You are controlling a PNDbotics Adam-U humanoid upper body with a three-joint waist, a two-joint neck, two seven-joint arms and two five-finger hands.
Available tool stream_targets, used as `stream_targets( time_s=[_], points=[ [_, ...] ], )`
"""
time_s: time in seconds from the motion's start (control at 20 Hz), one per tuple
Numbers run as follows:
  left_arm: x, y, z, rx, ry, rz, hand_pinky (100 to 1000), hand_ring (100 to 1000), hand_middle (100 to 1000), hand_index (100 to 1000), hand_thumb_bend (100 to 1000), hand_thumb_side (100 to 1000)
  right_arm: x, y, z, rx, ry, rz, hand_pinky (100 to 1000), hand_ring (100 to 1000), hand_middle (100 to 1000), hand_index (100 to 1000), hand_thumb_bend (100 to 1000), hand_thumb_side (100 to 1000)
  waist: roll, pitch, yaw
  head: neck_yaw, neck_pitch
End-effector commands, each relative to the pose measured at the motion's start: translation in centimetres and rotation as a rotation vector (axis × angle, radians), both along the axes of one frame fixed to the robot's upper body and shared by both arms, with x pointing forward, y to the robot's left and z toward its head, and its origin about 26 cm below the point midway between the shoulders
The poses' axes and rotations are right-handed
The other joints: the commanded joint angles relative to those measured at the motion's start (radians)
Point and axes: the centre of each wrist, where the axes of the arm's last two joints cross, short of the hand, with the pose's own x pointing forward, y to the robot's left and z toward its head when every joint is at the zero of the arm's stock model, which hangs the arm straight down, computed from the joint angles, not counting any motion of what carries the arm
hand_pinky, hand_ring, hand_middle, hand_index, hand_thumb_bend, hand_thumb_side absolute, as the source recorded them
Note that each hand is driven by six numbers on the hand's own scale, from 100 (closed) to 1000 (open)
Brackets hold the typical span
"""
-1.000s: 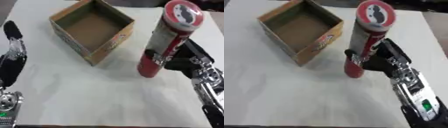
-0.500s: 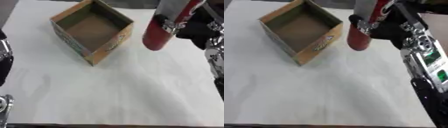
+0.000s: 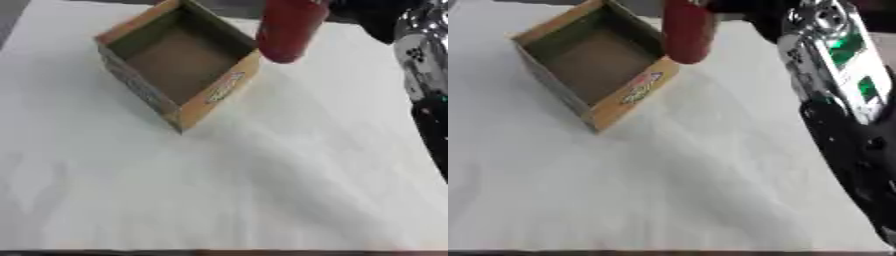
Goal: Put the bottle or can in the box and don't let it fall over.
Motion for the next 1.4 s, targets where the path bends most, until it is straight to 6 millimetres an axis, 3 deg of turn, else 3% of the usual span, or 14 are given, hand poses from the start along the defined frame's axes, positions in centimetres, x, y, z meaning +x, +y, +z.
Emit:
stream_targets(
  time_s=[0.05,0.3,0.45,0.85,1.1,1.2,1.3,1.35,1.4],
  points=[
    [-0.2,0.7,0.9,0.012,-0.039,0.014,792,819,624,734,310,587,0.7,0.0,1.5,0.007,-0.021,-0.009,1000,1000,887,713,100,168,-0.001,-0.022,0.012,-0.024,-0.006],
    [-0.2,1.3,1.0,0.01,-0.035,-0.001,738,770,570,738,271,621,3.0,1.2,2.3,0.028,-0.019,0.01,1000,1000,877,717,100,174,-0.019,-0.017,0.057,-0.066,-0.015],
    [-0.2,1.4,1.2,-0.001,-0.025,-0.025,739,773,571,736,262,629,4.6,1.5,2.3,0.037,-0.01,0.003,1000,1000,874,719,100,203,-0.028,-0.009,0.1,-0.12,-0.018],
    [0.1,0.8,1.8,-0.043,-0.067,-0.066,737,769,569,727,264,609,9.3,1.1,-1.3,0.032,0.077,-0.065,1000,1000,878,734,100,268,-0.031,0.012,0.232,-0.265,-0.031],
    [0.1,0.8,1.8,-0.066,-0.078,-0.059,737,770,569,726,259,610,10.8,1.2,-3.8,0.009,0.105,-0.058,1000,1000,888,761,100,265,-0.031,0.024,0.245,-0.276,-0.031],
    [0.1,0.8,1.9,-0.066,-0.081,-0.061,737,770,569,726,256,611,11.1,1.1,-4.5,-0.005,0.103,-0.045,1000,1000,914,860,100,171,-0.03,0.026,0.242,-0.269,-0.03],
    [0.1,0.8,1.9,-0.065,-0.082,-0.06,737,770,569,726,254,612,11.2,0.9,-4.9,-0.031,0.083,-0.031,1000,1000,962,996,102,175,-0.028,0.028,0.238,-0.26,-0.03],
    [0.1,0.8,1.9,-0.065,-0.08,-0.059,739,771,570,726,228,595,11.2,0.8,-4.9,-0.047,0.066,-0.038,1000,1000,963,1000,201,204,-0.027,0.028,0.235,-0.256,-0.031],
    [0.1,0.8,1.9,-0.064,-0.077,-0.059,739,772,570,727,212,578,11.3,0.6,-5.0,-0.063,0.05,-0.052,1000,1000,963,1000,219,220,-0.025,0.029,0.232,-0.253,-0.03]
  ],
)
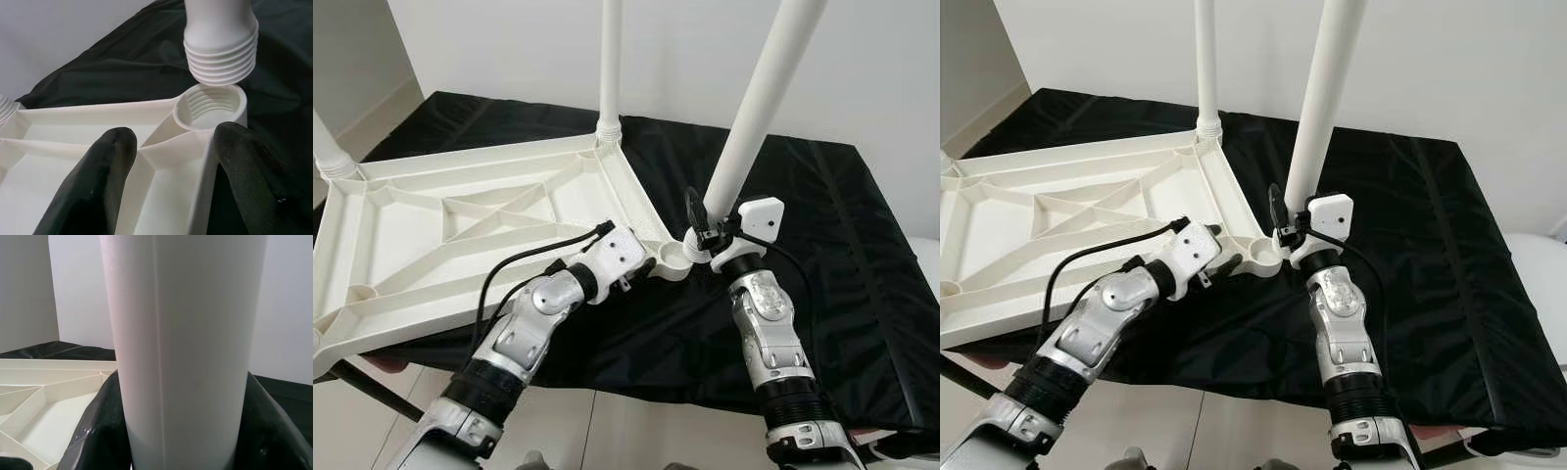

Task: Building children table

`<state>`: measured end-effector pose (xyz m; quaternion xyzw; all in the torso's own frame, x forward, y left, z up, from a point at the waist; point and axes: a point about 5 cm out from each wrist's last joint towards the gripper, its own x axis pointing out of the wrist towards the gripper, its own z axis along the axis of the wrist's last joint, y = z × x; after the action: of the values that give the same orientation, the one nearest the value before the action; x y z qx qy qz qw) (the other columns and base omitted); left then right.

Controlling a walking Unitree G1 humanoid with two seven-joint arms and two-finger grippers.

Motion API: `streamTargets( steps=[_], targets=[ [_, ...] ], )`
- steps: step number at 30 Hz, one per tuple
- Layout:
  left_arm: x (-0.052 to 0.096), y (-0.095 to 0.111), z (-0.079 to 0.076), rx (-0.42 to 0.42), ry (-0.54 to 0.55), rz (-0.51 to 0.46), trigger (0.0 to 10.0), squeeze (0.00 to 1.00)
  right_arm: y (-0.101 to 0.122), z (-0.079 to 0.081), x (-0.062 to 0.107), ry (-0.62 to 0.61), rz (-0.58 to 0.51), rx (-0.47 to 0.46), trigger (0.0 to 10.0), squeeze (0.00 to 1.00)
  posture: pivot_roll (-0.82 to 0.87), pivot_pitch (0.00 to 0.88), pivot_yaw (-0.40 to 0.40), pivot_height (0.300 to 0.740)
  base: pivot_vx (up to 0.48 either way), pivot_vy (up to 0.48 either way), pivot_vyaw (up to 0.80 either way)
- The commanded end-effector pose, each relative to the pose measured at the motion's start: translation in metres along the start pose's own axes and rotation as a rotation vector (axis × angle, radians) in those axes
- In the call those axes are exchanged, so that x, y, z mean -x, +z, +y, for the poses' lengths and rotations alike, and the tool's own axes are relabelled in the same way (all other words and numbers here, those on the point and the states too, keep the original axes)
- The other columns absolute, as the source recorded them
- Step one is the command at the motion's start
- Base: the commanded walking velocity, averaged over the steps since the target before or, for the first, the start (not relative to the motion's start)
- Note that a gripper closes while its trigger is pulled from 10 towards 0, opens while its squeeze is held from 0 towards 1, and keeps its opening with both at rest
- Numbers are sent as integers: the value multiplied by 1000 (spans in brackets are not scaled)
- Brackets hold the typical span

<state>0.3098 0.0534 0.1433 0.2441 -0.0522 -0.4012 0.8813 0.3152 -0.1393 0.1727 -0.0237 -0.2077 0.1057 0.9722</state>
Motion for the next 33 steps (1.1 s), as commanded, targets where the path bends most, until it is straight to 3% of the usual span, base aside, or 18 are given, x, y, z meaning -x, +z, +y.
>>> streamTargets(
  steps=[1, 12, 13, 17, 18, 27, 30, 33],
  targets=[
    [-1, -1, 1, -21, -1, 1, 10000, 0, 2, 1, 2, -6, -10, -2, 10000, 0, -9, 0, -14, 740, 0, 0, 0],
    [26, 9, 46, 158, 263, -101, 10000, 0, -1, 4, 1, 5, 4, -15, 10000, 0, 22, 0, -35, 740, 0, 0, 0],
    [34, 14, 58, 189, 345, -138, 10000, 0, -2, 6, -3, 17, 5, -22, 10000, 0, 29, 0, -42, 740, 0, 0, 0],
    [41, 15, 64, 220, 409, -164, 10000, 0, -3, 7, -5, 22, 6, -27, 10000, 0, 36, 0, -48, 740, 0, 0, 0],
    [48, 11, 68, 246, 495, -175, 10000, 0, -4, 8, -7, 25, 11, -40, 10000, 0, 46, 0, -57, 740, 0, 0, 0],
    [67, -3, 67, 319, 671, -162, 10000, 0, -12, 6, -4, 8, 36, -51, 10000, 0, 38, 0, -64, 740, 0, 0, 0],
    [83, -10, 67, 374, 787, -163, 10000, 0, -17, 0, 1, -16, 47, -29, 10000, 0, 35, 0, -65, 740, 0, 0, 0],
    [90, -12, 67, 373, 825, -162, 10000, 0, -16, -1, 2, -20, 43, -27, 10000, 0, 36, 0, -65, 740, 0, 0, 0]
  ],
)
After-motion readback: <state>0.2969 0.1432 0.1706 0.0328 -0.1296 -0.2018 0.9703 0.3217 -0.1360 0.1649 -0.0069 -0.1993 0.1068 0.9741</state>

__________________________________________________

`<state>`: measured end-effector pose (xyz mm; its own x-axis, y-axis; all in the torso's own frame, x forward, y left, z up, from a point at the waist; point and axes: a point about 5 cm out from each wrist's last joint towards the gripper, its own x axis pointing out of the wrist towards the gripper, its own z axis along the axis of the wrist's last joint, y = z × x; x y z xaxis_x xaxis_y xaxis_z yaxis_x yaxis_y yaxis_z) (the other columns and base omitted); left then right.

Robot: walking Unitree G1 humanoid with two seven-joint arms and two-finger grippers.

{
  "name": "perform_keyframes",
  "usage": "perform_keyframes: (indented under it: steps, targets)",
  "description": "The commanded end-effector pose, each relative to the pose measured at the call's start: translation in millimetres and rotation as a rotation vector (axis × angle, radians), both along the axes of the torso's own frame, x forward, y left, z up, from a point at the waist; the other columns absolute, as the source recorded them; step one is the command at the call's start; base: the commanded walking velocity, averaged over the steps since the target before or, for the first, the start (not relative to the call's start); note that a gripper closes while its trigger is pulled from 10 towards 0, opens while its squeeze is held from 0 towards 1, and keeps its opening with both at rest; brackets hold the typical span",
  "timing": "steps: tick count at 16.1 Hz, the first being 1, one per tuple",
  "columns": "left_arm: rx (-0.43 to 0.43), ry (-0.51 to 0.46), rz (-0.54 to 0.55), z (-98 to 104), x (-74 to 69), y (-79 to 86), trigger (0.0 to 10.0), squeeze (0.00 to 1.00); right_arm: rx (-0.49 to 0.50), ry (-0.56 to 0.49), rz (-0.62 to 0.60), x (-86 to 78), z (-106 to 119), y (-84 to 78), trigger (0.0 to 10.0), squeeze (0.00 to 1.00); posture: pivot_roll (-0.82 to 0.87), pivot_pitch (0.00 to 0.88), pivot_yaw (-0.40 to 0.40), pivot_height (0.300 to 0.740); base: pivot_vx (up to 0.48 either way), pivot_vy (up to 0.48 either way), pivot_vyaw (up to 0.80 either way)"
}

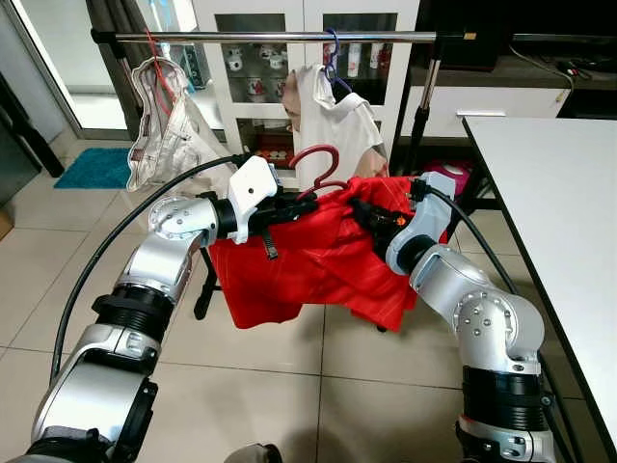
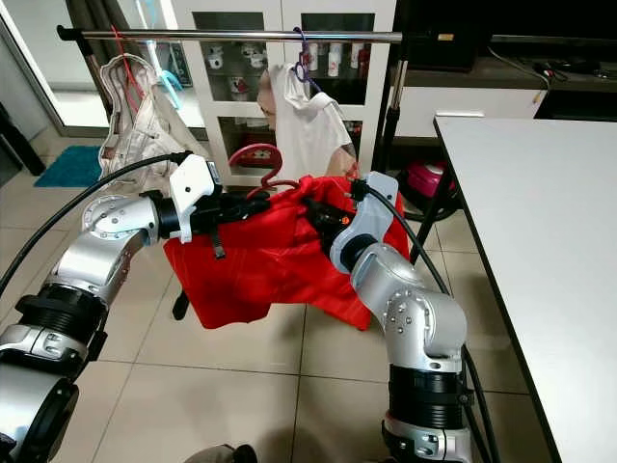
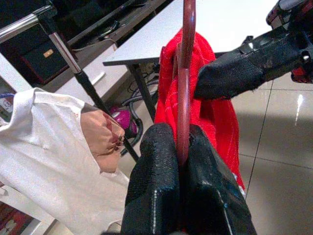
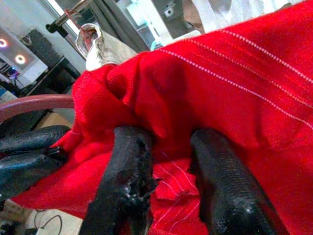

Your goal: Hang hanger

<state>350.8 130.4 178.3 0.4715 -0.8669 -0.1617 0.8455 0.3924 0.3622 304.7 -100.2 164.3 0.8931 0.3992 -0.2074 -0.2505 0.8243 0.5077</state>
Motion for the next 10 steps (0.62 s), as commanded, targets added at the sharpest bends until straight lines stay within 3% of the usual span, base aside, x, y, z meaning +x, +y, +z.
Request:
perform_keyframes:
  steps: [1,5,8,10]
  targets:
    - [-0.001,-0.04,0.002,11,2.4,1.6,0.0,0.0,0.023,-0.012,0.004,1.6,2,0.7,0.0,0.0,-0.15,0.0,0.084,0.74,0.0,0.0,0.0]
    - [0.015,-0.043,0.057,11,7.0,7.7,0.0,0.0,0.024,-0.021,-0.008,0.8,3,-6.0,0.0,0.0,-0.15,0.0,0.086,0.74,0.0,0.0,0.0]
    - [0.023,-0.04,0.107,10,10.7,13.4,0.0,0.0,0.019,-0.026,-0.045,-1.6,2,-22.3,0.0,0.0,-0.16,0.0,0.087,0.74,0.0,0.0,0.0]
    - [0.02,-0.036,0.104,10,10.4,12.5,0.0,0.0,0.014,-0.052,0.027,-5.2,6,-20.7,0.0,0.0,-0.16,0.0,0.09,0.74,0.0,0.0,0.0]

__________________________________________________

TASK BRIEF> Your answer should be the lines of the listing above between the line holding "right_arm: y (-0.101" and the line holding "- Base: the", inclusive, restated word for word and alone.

RESULT OF THE EXERCISE>
  right_arm: y (-0.101 to 0.122), z (-0.079 to 0.081), x (-0.062 to 0.107), ry (-0.62 to 0.61), rz (-0.58 to 0.51), rx (-0.47 to 0.46), trigger (0.0 to 10.0), squeeze (0.00 to 1.00)
  posture: pivot_roll (-0.82 to 0.87), pivot_pitch (0.00 to 0.88), pivot_yaw (-0.40 to 0.40), pivot_height (0.300 to 0.740)
  base: pivot_vx (up to 0.48 either way), pivot_vy (up to 0.48 either way), pivot_vyaw (up to 0.80 either way)
- The commanded end-effector pose, each relative to the pose measured at the motion's start: translation in metres along the start pose's own axes and rotation as a rotation vector (axis × angle, radians) in those axes
- In the call those axes are exchanged, so that x, y, z mean -x, +z, +y, for the poses' lengths and rotations alike, and the tool's own axes are relabelled in the same way (all other words and numbers here, those on the point and the states too, keep the original axes)
- The other columns absolute, as the source recorded them
- Step one is the command at the motion's start
- Base: the commanded walking velocity, averaged over the steps since the target before or, for the first, the start (not relative to the motion's start)

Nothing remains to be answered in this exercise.